T 88

Victor  Ferdinand  Bossart  (zweite  Anweisung)

Bernhard Billeter: Die Orgelstimmung von Victor Ferdinand Bossart, 1997

Von Billeter werden in >Ars Organi - 45.Jhg. - Heft 3 - September 1997< nach eigener Angabe zum ersten Mal zwei Stimmanweisungen veröffentlicht und kommentiert, die ihm aus einem Werkstattbuch des Schweizer Orgelbauers Viktor Ferdinand Bossart zugänglich gemacht wurden: „Das Manuskript ist undatiert und dürfte aus den Jahren vor 1740 stammen, also noch vor Bossarts tiefgreifendem Umbau der Orgel von Thomas Schott in der Klosterkirche Muri, 1630/1744.“ (siehe T 35).

Obwohl aus mancherlei Gründen „genaue Stimmwerte wohl hypothetisch bleiben müssen“ stellt Billeter fest: „Bossart geht von einer mitteltönigen Stimmung im weiteren Sinne aus mit dem Wolf gis-es ... die Terzen c-e, f-a und g-h sollen >besser sein als die anderen, weil sie mehr gebraucht werden<“.

In der "zweiten Anweisung, die wegen fehlender Angaben über die Terzen noch viel hypothetischer festzulegen ist (als die erste), liegen die besten Terzen über f, b und es.
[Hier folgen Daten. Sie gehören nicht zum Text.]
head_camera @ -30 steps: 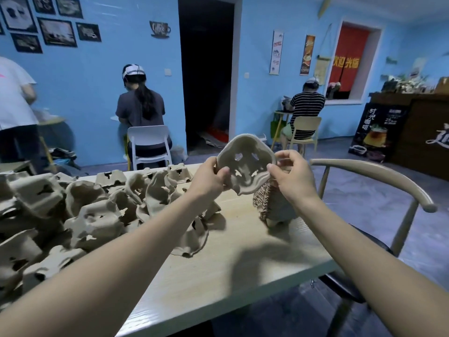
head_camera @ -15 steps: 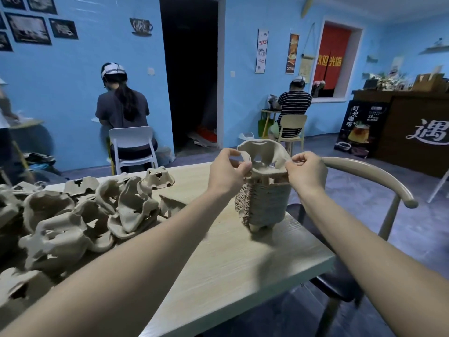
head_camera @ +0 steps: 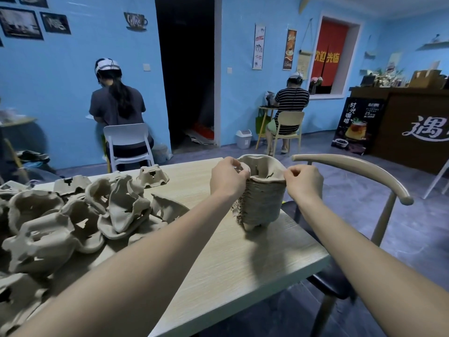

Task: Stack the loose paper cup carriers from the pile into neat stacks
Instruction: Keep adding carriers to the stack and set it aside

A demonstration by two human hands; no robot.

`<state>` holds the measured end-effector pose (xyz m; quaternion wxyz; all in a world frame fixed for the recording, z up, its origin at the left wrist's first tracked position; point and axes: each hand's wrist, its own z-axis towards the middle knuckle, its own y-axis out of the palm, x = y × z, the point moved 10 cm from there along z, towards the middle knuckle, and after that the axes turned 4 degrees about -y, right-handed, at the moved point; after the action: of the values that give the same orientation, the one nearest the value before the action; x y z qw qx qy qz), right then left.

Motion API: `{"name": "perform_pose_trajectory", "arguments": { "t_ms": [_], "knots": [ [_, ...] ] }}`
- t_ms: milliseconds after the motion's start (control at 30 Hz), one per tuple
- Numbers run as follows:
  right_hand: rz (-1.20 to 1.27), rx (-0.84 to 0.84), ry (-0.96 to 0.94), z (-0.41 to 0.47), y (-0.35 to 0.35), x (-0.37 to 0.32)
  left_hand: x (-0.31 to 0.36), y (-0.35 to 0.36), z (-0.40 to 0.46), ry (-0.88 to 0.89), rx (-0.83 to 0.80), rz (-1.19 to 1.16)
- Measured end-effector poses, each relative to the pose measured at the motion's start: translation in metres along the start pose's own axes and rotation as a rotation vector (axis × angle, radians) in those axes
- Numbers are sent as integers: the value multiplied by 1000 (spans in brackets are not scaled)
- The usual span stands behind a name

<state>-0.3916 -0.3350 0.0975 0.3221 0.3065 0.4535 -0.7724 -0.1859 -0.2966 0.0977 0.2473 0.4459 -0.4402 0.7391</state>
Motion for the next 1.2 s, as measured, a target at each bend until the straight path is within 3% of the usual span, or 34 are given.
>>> {"name": "perform_pose_trajectory", "arguments": {
  "t_ms": [267,467,667,900,1200],
  "knots": [
    [-2,-21,-16,-2,-3,-7,20,3,-10,196,-42,176],
    [-46,-153,-38,-2,14,-3,18,9,-9,201,-99,294],
    [-161,-130,-141,-18,8,-14,14,-4,-17,235,-99,280],
    [-66,-87,-420,-72,21,-67,-27,-54,-49,287,-7,371],
    [45,-301,-442,-137,107,-82,-93,-114,-88,256,71,457]
  ]
}}
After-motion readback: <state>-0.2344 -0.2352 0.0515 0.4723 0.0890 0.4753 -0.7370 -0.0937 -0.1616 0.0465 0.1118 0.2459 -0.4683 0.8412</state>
Bereits c-e ist etwas schlechter, g-h noch ein wenig." Als „Mutmaßliche Centwerte für Quinten und große Terzen aufwärts“ gibt Billeter auf Seite 176 ganzzahlige Cent-Skalen, welche die Größe der Abweichungen der Tonintervalle von den reinen Intervall-Proportionen nennen.

                 es       b        f        c        g       d        a       e        h      fis    cis      gis

              - 6    - 3    - 6    - 3    - 6    - 3    - 2      0     - 6      0       0    + 11

Der besseren Vergleichbarkeit mit den übrigen musikalischen Temperaturen dieser Studie wegen sind die Änderungen der Tonintervalle als Kommateilungen angegeben und die Centzahlen mit der hier üblichen Genauigkeit.

1.9550 cent (1/12 pK) anstelle von 2 cent,            2.9325 cent (  1/8   pK) anstelle von   3 cent,
5.8650 cent (1/4   pK) anstelle von 6 cent,          10.7525 cent (11/24 pK) anstelle von 11 cent.

Die vollständige Skala mit den erweiterten Zahlen ist:

          gegebene,  erweiterte Zahlen    reine Quinte       Kommateil
  Quinte          Änderung                             

   f - c    696  +  0.0900 =  696.0900   =   701.0550  -  5.8650  ( 1/4  pK)
   b - f    699  +  0.0225 =  699.0225   =   701.9550  -  2.9325  ( 1/8  pK)
  es - b    696  +  0.0900 =  696.0900   =   701.9550  -  5.8650  ( 1/4  pK)
 gis - es   713  -  0.2925 =  712.7075   =   701.9550  + 10.7525  (11/24 pK)
 cis - gis  702  -  0.0450 =  701.9550   =   701.9550 +/-   0.0    --------
 fis - cis  702  -  0.0450 =  701.9550   =   701.9550 +/-   0.0    --------
   h - fis  696  +  0.0900 =  699.0225   =   701.9550  -  5.8650  ( 1/4  pK)
   e - h    702  -  0.0450 =  701.9550   =   701.9550 +/-   0.0    --------
   a - e    700 +/-  0.0   =  700.0000   =   701.9550  -  1.9550  ( 1/12 pK)
   d - a    699  +  0.0225 =  699.0225   =   701.9550  -  2.9325  ( 1/8  pK)
   g - d    696  +  0.0900 =  696.0900   =   701.9550  -  5.8650  ( 1/4  pK)
   c - g    699  +  0.0225 =  699.0225   =   701.9550  -  2.9325  ( 1/8  pK)

Die Fülle von Unklarheiten, Unvollständigkeiten und vermuteten Abschreibefehlern im Manuskript Bossarts lässt bei Billeter die Frage aufkommen, ob es sich wirklich um zwei verschiedene Stimmungen handelt oder ob nur die Stimmschritte verschieden sind.